### Work task
Each entry should be transcribed exactly as written, and any picture left out.

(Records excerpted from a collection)
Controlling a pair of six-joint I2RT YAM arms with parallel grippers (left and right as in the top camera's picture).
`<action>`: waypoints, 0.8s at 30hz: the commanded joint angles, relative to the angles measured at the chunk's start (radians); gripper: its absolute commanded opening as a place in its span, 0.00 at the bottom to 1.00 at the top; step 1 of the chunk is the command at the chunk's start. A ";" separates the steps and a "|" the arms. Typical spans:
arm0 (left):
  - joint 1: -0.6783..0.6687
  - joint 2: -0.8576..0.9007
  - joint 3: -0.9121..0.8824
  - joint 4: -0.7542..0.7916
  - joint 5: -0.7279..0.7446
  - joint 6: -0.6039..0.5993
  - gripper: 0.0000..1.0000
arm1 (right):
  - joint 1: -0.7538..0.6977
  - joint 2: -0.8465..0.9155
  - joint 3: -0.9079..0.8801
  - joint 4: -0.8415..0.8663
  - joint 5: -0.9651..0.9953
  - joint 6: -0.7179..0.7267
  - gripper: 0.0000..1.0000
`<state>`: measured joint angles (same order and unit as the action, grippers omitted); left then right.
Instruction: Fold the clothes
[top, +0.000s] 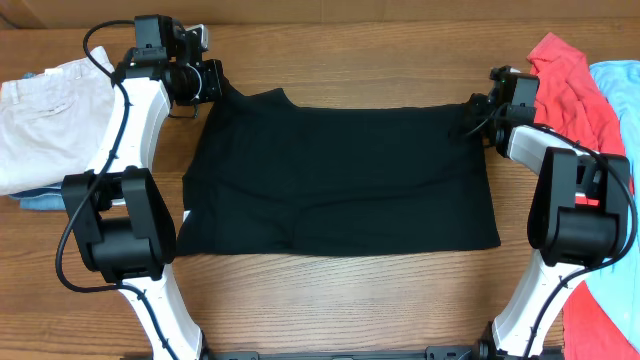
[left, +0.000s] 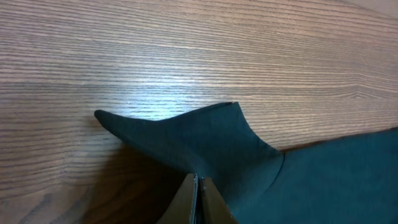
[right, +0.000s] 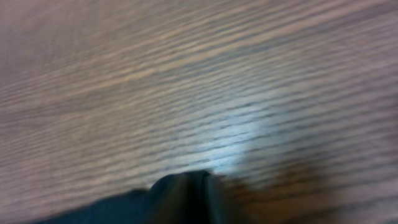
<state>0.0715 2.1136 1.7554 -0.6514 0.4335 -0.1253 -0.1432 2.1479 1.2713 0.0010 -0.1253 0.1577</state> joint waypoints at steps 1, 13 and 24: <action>-0.001 -0.008 0.014 -0.002 -0.008 -0.010 0.04 | -0.001 0.014 0.009 0.006 0.005 0.001 0.04; 0.016 -0.047 0.015 -0.020 -0.007 -0.014 0.04 | -0.010 -0.031 0.103 -0.208 0.081 0.002 0.04; 0.043 -0.143 0.015 -0.243 -0.006 -0.013 0.04 | -0.010 -0.169 0.250 -0.542 0.135 0.002 0.04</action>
<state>0.1017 2.0304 1.7554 -0.8650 0.4301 -0.1295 -0.1444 2.0712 1.4616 -0.5049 -0.0364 0.1562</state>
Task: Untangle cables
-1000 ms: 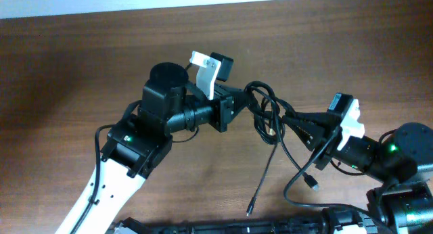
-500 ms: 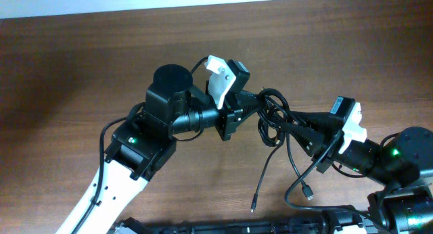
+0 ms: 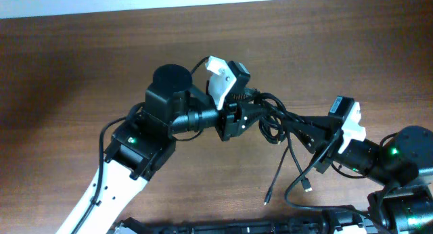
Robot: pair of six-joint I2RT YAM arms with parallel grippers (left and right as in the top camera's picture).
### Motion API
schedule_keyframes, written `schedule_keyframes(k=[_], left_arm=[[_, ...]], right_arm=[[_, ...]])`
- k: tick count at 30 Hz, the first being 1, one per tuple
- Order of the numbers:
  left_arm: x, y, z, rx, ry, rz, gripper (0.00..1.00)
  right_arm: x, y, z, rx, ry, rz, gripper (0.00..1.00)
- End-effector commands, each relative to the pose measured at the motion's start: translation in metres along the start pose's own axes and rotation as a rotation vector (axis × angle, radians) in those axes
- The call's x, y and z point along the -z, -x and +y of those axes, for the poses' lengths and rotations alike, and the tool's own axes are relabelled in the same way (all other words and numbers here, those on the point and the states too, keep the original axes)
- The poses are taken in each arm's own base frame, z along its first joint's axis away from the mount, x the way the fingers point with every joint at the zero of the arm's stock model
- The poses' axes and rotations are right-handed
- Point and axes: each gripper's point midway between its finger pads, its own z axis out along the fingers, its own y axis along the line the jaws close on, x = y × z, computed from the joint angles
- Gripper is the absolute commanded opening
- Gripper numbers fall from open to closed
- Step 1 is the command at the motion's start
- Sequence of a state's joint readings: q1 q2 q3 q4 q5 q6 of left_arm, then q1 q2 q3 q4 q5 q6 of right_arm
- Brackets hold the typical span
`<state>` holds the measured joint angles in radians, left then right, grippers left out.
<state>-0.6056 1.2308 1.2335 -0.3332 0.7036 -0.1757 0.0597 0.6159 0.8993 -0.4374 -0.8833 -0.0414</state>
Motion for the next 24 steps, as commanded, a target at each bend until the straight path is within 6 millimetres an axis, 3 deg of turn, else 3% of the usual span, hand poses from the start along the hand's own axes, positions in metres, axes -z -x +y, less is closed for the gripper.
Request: schedule_keyframes(k=[1,4,7,9,12,15,21,24], left_arm=[[0.012,0.007,0.006,0.001,-0.017,-0.021,0.49],[0.024,0.013,0.027,0.127,0.04,-0.049,0.49],[0.031,0.016,0.039,0.197,0.068,-0.065,0.59],[0.029,0.014,0.029,0.194,0.02,-0.051,0.61],[0.026,0.013,0.021,0.189,-0.007,-0.041,0.59],[0.021,0.01,0.01,0.162,-0.044,-0.025,0.51],[0.012,0.003,-0.017,0.084,-0.138,0.009,0.53],[0.016,0.0,-0.039,0.045,-0.27,0.03,0.53]], right_arm=[[0.002,0.004,-0.003,0.012,-0.029,-0.006,0.04],[0.002,0.001,-0.002,0.009,-0.028,0.004,0.04],[0.002,0.001,-0.001,0.011,-0.019,0.004,0.04],[0.002,0.001,0.004,0.026,0.01,0.002,0.04],[0.004,0.002,0.029,0.133,0.154,-0.015,0.04],[0.004,0.002,0.03,0.138,0.163,-0.016,0.04],[0.005,0.003,0.031,0.142,0.169,-0.019,0.04],[0.005,0.003,0.031,0.142,0.169,-0.019,0.04]])
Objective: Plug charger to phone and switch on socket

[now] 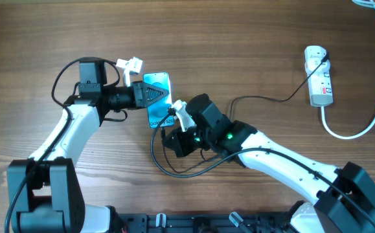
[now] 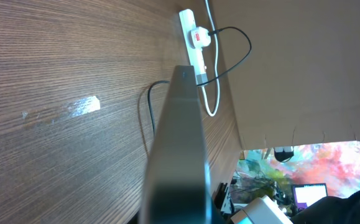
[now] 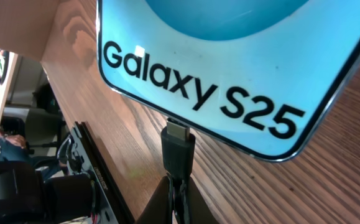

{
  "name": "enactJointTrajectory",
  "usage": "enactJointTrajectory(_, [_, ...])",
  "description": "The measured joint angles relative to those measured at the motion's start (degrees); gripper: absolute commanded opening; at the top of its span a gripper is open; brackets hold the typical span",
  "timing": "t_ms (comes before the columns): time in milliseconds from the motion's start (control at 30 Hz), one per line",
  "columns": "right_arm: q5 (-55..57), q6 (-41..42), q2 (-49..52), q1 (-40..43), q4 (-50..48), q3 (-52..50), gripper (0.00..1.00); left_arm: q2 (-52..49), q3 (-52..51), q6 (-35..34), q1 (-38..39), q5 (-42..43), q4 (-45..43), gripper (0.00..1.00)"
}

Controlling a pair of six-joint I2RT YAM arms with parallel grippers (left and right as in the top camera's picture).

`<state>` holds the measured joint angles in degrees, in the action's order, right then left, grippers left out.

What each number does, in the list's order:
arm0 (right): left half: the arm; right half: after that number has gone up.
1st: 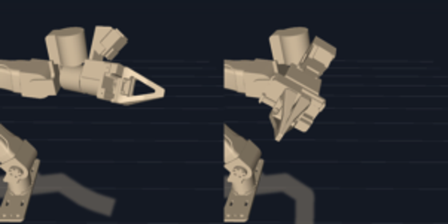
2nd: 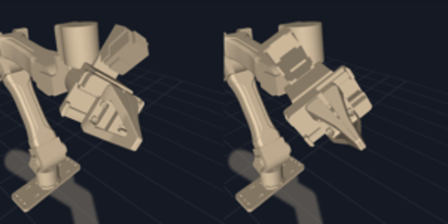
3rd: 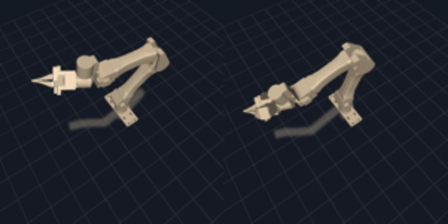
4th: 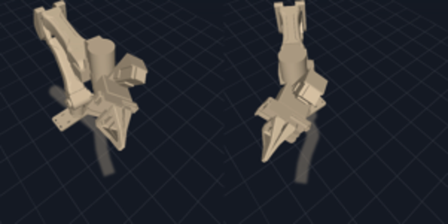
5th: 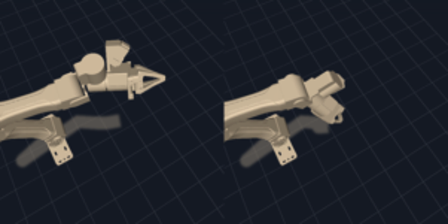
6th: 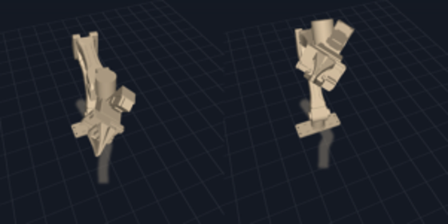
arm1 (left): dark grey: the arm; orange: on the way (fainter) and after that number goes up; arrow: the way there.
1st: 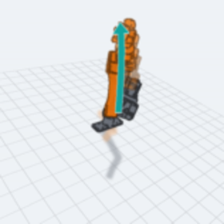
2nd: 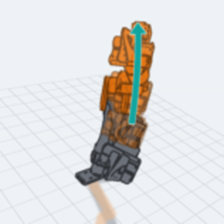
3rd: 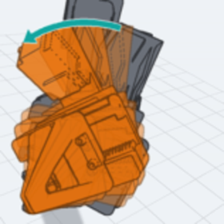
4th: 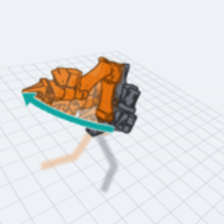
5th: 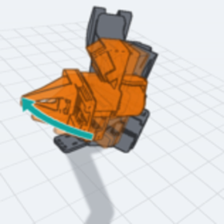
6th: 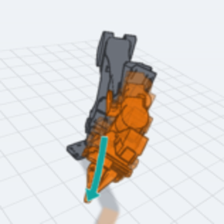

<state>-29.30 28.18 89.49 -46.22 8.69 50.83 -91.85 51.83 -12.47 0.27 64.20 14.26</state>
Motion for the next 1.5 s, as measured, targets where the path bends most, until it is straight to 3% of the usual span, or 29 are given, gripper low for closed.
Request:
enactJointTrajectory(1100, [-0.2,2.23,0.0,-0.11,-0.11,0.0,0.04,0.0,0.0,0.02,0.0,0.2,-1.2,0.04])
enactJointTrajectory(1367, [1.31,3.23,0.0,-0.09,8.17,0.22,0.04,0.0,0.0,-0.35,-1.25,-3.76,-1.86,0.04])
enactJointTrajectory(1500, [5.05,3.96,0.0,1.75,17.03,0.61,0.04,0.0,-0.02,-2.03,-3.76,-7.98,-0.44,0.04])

### Answer to the problem
Controlling a pair of six-joint I2RT YAM arms with parallel grippers (left and right as in the top camera's picture).
`<action>`: waypoints, 0.8s at 30hz: the commanded joint angles, relative to the angles measured at the chunk's start (radians); gripper: its absolute commanded opening as a place in its span, 0.00 at the bottom to 1.00 at the top; step 1 of the chunk is the command at the chunk's start. A ";" separates the steps and a "|" the arms. Typical spans:
arm0 (left):
  - joint 1: -0.6783..0.6687
  - joint 2: -0.8576..0.9007
  - joint 3: -0.9121..0.8824
  - joint 4: -0.7542..0.7916
  - joint 5: -0.7279..0.7446
  - joint 6: -0.6039..0.5993
  - gripper: 0.0000..1.0000
arm1 (right):
  - joint 1: -0.7538..0.6977
  - joint 2: -0.8465..0.9155
  - joint 3: -0.9079..0.8801
  - joint 4: -0.8415..0.8663
  - joint 5: -0.9651..0.9953
  - joint 6: -0.7179..0.7267
  - gripper: 0.0000..1.0000
`<state>`: measured joint angles (same order and unit as the action, grippers omitted); left then right.
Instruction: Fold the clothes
[top, +0.000s] 
[left, +0.000s] 
[right, +0.000s] 
<state>0.0715 2.1136 1.7554 -0.6514 0.4335 -0.1253 -0.1432 2.1479 1.2713 0.0010 -0.1253 0.1577</state> joint waypoints at steps 1, 13 and 24: <action>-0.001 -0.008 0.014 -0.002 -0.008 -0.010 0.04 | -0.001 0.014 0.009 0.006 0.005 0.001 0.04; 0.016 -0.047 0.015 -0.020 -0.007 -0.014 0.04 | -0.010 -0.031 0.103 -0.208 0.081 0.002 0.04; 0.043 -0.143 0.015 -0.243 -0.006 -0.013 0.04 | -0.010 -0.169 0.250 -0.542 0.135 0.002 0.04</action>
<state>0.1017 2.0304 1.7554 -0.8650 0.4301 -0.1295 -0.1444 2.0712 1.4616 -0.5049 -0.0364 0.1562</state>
Task: Untangle cables
-1000 ms: 
-500 ms: 
+0 ms: 
Robot: pair of six-joint I2RT YAM arms with parallel grippers (left and right as in the top camera's picture).
### Motion API
schedule_keyframes, written `schedule_keyframes(k=[_], left_arm=[[_, ...]], right_arm=[[_, ...]])`
- k: tick count at 30 Hz, the first being 1, one per tuple
- Order of the numbers:
  left_arm: x, y, z, rx, ry, rz, gripper (0.00..1.00)
  right_arm: x, y, z, rx, ry, rz, gripper (0.00..1.00)
- End-effector commands, each relative to the pose measured at the motion's start: translation in metres along the start pose's own axes and rotation as a rotation vector (axis × angle, radians) in those axes
- The call's x, y and z point along the -z, -x and +y of those axes, for the poses' lengths and rotations alike, and the tool's own axes are relabelled in the same way (all other words and numbers here, those on the point and the states too, keep the original axes)
- The poses are taken in each arm's own base frame, z along its first joint's axis away from the mount, x the way the fingers point with every joint at the zero of the arm's stock model
- The poses' axes and rotations are right-handed
- Point and axes: each gripper's point midway between its finger pads, its own z axis out along the fingers, its own y axis along the line the jaws close on, x = y × z, computed from the joint angles
- Gripper is the absolute commanded opening
- Gripper numbers fall from open to closed
- Step 1 is the command at the motion's start
- Sequence of a state's joint readings: q1 q2 q3 q4 q5 q6 of left_arm, then q1 q2 q3 q4 q5 q6 of right_arm
- Brackets hold the typical span
`<state>` holds the measured joint angles in radians, left then right, grippers left out.
<state>-0.6056 1.2308 1.2335 -0.3332 0.7036 -0.1757 0.0597 0.6159 0.8993 -0.4374 -0.8833 -0.0414</state>
Motion for the next 24 steps, as commanded, a target at each bend until the straight path is within 6 millimetres an axis, 3 deg of turn, else 3% of the usual span, hand poses from the start along the hand's own axes, positions in metres, axes -z -x +y, less is closed for the gripper.
Request: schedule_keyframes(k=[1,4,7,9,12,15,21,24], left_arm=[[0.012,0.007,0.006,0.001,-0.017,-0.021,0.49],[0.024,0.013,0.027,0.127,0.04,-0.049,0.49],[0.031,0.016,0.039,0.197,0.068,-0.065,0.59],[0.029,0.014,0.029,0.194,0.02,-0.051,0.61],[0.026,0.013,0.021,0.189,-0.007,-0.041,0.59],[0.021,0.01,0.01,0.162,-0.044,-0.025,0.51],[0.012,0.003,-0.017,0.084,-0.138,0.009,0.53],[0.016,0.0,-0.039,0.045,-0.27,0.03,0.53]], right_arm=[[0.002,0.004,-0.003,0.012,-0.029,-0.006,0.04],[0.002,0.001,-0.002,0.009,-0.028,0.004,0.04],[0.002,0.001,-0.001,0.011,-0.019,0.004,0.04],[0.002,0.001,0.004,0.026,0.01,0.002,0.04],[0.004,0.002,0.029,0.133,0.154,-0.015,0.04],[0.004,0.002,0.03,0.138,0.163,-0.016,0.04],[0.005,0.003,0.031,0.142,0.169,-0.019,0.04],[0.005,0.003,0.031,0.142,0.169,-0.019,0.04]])
Objective: Plug charger to phone and switch on socket

[now] 
[now] 
[now] 

{
  "name": "enactJointTrajectory",
  "usage": "enactJointTrajectory(_, [_, ...])",
  "description": "The measured joint angles relative to those measured at the motion's start (degrees); gripper: absolute commanded opening; at the top of its span a gripper is open; brackets hold the typical span",
  "timing": "t_ms (comes before the columns): time in milliseconds from the motion's start (control at 30 Hz), one per line",
  "columns": "right_arm: q5 (-55..57), q6 (-41..42), q2 (-49..52), q1 (-40..43), q4 (-50..48), q3 (-52..50), gripper (0.00..1.00); left_arm: q2 (-52..49), q3 (-52..51), q6 (-35..34), q1 (-38..39), q5 (-42..43), q4 (-45..43), gripper (0.00..1.00)"
}

Controlling a pair of six-joint I2RT YAM arms with parallel grippers (left and right as in the top camera's picture).

`<state>` holds the measured joint angles in degrees, in the action's order, right then left, grippers left out.

What each number does, in the list's order:
arm0 (right): left half: the arm; right half: after that number has gone up.
1st: 
2nd: 
3rd: 
4th: 
5th: 
6th: 
arm1 (left): dark grey: the arm; orange: on the way (fainter) and after that number goes up; arrow: the way there.
1st: 
2nd: 
3rd: 
4th: 
5th: 
6th: 

<state>-29.30 28.18 89.49 -46.22 8.69 50.83 -91.85 51.83 -12.47 0.27 64.20 14.26</state>
Motion for the next 1.5 s, as measured, targets where the path bends most, until it is straight to 3% of the usual span, or 29 are given, gripper low for closed.
Request:
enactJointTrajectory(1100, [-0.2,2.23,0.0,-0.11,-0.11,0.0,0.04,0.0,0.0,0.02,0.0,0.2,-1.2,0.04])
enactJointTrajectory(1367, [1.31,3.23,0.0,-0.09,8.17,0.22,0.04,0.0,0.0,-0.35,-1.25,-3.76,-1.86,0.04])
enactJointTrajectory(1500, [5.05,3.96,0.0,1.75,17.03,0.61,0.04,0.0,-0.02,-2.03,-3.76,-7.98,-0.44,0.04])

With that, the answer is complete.